[Items from a data source]
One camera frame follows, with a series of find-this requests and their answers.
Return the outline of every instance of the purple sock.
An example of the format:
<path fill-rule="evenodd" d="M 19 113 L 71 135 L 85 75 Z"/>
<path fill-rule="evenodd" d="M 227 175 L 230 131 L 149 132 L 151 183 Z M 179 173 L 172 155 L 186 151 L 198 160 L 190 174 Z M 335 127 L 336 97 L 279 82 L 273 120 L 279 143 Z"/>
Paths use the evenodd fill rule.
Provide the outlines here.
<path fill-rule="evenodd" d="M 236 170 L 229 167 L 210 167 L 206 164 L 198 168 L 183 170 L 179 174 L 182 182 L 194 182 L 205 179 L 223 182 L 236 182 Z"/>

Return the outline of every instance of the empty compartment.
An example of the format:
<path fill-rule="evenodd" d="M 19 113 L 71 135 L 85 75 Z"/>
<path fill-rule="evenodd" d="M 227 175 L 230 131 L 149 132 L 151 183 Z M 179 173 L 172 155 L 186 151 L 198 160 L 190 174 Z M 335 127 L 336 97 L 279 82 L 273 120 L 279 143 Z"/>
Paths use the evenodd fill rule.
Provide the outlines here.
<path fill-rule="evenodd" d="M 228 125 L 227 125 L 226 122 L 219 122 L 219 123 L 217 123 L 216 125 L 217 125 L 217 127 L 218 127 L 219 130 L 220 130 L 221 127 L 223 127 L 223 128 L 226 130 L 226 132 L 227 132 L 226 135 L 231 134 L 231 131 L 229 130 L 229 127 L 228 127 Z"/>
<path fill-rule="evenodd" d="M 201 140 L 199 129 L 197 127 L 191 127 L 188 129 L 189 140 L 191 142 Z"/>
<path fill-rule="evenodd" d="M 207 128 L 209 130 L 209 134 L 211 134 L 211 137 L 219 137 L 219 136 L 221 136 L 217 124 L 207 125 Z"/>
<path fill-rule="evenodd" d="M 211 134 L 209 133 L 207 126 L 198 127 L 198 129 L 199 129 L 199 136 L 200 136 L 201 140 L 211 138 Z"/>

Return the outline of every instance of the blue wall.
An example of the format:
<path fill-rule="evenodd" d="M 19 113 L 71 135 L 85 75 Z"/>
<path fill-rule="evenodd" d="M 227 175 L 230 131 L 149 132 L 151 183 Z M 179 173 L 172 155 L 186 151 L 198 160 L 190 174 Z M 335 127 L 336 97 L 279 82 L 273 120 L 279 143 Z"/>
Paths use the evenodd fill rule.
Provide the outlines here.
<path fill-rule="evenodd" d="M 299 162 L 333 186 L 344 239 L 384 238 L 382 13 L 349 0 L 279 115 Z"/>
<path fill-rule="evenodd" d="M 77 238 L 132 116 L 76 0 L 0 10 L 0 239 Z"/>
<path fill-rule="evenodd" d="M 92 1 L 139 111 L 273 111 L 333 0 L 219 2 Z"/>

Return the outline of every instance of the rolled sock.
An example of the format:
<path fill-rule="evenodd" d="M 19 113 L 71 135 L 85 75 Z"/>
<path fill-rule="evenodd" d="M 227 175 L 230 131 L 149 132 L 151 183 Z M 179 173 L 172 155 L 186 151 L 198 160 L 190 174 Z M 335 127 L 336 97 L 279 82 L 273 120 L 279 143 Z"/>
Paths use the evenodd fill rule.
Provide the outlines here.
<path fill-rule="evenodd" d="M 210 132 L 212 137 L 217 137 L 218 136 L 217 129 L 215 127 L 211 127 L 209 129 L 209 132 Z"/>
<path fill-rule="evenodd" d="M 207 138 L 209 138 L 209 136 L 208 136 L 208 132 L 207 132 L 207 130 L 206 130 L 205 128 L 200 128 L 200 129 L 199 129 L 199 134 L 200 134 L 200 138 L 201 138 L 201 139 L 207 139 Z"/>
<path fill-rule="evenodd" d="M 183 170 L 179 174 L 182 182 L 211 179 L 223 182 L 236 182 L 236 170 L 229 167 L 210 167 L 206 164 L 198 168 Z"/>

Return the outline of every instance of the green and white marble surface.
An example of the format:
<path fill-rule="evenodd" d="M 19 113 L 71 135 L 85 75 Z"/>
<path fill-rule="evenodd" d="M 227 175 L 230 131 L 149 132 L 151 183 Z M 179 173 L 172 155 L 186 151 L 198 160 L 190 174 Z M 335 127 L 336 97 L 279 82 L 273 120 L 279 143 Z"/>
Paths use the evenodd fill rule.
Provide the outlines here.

What to do.
Write out the data again, exactly and in full.

Written answer.
One camera frame follows, with a series of find-this requests and their answers.
Return the outline of every instance of the purple sock.
An example of the format:
<path fill-rule="evenodd" d="M 19 113 L 71 135 L 85 75 Z"/>
<path fill-rule="evenodd" d="M 227 175 L 230 131 L 149 132 L 151 183 Z M 179 173 L 172 155 L 186 151 L 198 160 L 190 174 Z M 335 127 L 336 97 L 279 82 L 273 120 L 279 143 Z"/>
Paths use the evenodd fill rule.
Provide the outlines here.
<path fill-rule="evenodd" d="M 236 170 L 229 167 L 210 167 L 206 164 L 198 168 L 183 170 L 179 174 L 182 182 L 194 182 L 205 179 L 223 182 L 236 182 Z"/>

Return the outline of every instance of the empty compartment.
An example of the format:
<path fill-rule="evenodd" d="M 19 113 L 71 135 L 85 75 Z"/>
<path fill-rule="evenodd" d="M 227 175 L 230 131 L 149 132 L 151 183 Z M 179 173 L 172 155 L 186 151 L 198 160 L 190 174 Z M 335 127 L 336 97 L 279 82 L 273 120 L 279 143 Z"/>
Paths use the evenodd fill rule.
Provide the outlines here.
<path fill-rule="evenodd" d="M 228 125 L 227 125 L 226 122 L 219 122 L 219 123 L 217 123 L 216 125 L 217 125 L 217 127 L 218 127 L 219 130 L 220 130 L 221 127 L 223 127 L 223 128 L 226 130 L 226 132 L 227 132 L 226 135 L 231 134 L 231 131 L 229 130 L 229 127 L 228 127 Z"/>
<path fill-rule="evenodd" d="M 201 140 L 199 129 L 197 127 L 191 127 L 188 129 L 189 140 L 191 142 Z"/>
<path fill-rule="evenodd" d="M 207 128 L 209 130 L 209 134 L 211 134 L 211 137 L 219 137 L 219 136 L 221 136 L 217 124 L 207 125 Z"/>
<path fill-rule="evenodd" d="M 211 134 L 209 133 L 207 126 L 198 127 L 198 129 L 199 129 L 199 136 L 200 136 L 201 140 L 211 138 Z"/>

Return the outline of every instance of the blue wall.
An example of the format:
<path fill-rule="evenodd" d="M 19 113 L 71 135 L 85 75 Z"/>
<path fill-rule="evenodd" d="M 227 175 L 230 131 L 149 132 L 151 183 Z M 179 173 L 172 155 L 186 151 L 198 160 L 190 174 Z M 335 127 L 336 97 L 279 82 L 273 120 L 279 143 Z"/>
Paths use the evenodd fill rule.
Provide the outlines here.
<path fill-rule="evenodd" d="M 299 162 L 333 186 L 344 239 L 384 238 L 382 13 L 349 0 L 279 115 Z"/>
<path fill-rule="evenodd" d="M 77 238 L 132 116 L 76 0 L 0 10 L 0 239 Z"/>
<path fill-rule="evenodd" d="M 92 1 L 139 111 L 273 111 L 333 0 L 219 2 Z"/>

Return the outline of every instance of the rolled sock.
An example of the format:
<path fill-rule="evenodd" d="M 19 113 L 71 135 L 85 75 Z"/>
<path fill-rule="evenodd" d="M 227 175 L 230 131 L 149 132 L 151 183 Z M 179 173 L 172 155 L 186 151 L 198 160 L 190 174 Z M 335 127 L 336 97 L 279 82 L 273 120 L 279 143 Z"/>
Paths use the evenodd fill rule.
Provide the outlines here.
<path fill-rule="evenodd" d="M 210 132 L 212 137 L 217 137 L 218 136 L 217 129 L 215 127 L 211 127 L 209 129 L 209 132 Z"/>
<path fill-rule="evenodd" d="M 207 138 L 209 138 L 209 136 L 208 136 L 208 132 L 207 132 L 207 130 L 206 130 L 205 128 L 200 128 L 200 129 L 199 129 L 199 134 L 200 134 L 200 138 L 201 138 L 201 139 L 207 139 Z"/>
<path fill-rule="evenodd" d="M 183 170 L 179 174 L 182 182 L 211 179 L 223 182 L 236 182 L 236 170 L 229 167 L 210 167 L 206 164 L 198 168 Z"/>

Return the outline of every instance of the green and white marble surface.
An example of the format:
<path fill-rule="evenodd" d="M 19 113 L 71 135 L 85 75 Z"/>
<path fill-rule="evenodd" d="M 227 175 L 230 131 L 149 132 L 151 183 Z M 179 173 L 172 155 L 186 151 L 198 160 L 190 174 Z M 335 127 L 336 97 L 279 82 L 273 120 L 279 143 Z"/>
Paths use the evenodd fill rule.
Provide the outlines here.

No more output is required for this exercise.